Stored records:
+++++
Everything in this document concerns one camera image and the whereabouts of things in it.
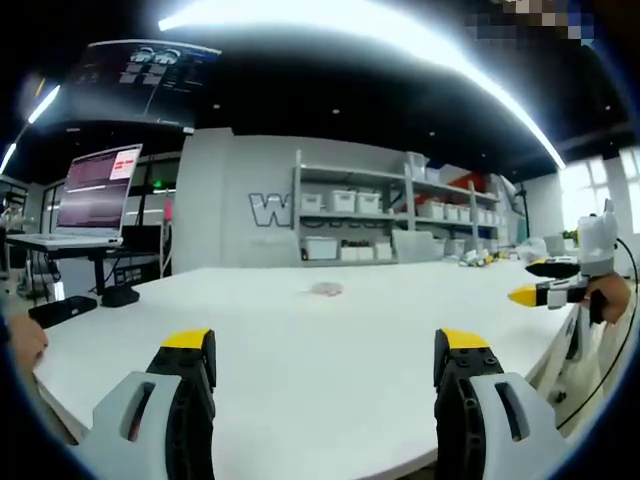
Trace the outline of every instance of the small object on table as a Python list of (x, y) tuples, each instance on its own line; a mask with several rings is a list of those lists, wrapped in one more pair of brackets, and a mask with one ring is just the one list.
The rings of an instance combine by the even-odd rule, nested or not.
[(116, 285), (107, 287), (102, 294), (102, 306), (118, 308), (136, 303), (140, 300), (140, 294), (131, 285)]
[(98, 307), (93, 298), (73, 296), (58, 302), (47, 303), (29, 310), (33, 318), (42, 328), (53, 327), (70, 318), (77, 317)]
[(342, 293), (342, 285), (335, 282), (319, 282), (311, 286), (309, 293), (324, 295), (325, 297), (335, 297)]

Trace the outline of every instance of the tabletop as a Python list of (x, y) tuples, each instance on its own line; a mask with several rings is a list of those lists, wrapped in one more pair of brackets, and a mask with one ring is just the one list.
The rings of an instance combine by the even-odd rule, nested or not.
[[(508, 300), (539, 280), (512, 261), (196, 270), (47, 330), (35, 373), (58, 411), (91, 428), (93, 408), (169, 335), (208, 327), (216, 478), (396, 478), (435, 459), (436, 329), (481, 335), (505, 371), (530, 378), (570, 312)], [(343, 292), (309, 292), (325, 281)]]

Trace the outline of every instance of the ceiling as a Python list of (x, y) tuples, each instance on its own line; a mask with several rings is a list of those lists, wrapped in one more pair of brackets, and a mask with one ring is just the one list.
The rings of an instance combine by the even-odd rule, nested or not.
[[(88, 43), (154, 38), (223, 52), (197, 128), (231, 126), (236, 135), (310, 136), (418, 151), (514, 181), (555, 170), (533, 135), (468, 80), (385, 45), (322, 31), (158, 30), (158, 20), (189, 3), (19, 2), (16, 18), (29, 25), (30, 41), (5, 63), (10, 88), (0, 95), (0, 106), (9, 115), (0, 125), (0, 145), (11, 143), (24, 124), (19, 99), (30, 75), (62, 82)], [(519, 100), (566, 160), (615, 155), (633, 142), (627, 114), (599, 60), (579, 42), (561, 39), (558, 30), (532, 27), (529, 16), (505, 14), (489, 0), (385, 3), (455, 39)], [(75, 126), (79, 132), (67, 133), (36, 123), (5, 174), (46, 184), (62, 178), (73, 157), (91, 151), (143, 141), (145, 153), (161, 153), (180, 150), (183, 142), (180, 131), (167, 127)]]

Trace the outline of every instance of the window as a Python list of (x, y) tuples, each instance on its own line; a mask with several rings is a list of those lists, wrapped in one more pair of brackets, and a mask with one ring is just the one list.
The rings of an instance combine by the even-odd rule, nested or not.
[(44, 191), (42, 198), (42, 214), (40, 215), (40, 232), (52, 233), (58, 223), (58, 210), (62, 196), (63, 182), (56, 182)]
[(164, 158), (139, 163), (133, 173), (127, 199), (124, 225), (157, 225), (164, 219), (167, 199), (173, 200), (178, 178), (179, 158)]
[(611, 198), (602, 157), (567, 166), (560, 171), (560, 185), (566, 230), (575, 230), (581, 217), (601, 213), (605, 201)]
[(629, 184), (633, 233), (640, 233), (640, 149), (636, 147), (620, 150), (620, 159)]

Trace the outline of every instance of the laptop screen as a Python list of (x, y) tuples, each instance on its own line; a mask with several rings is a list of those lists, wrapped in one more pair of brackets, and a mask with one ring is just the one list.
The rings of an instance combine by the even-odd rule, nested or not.
[(60, 200), (58, 227), (120, 230), (131, 177), (142, 145), (76, 158)]

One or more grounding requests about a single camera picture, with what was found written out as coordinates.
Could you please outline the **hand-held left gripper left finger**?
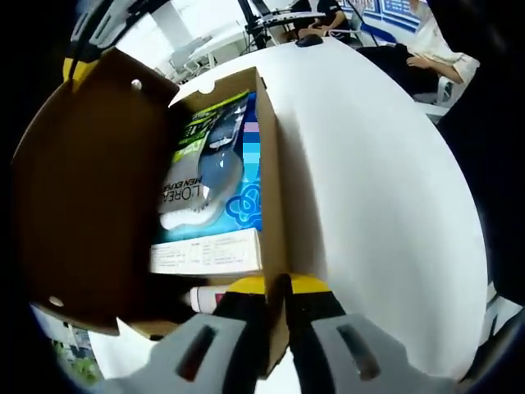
+++++
> _WHAT YOU ARE ASKED TO DO_: Every line with "wrapped" in it should be copied from the entries.

> _TASK OUTPUT_:
Trace the outline of every instance of the small object on table as a Python list of (x, y) tuples, each instance on its own line; a mask with several rings is a list of those lists, wrapped in one more pair of brackets, and a mask with one ring is just the one list.
Trace the outline of every instance of the tabletop as a Python list of (x, y) tuples, each instance on its own line; a mask with several rings is a list of those lists, wrapped in one more pair of brackets, and a mask with one ring is just the one list.
Trace the outline of every instance of the ceiling as a Python list of (x, y) tuples, each instance on its own line; a mask with several rings is a list of those lists, wrapped in one more pair of brackets, and a mask with one ring is just the one list.
Trace the outline of every instance of the window as a Python list of (x, y) tuples, each instance on its own line; a mask with several rings is a list of those lists, wrapped in one more pair of brackets, and a mask with one ring is just the one list.
Trace the outline of every instance of the laptop screen as a Python list of (x, y) tuples, each instance on its own line; a mask with several rings is a list of those lists, wrapped in one more pair of brackets, and a mask with one ring is just the one list.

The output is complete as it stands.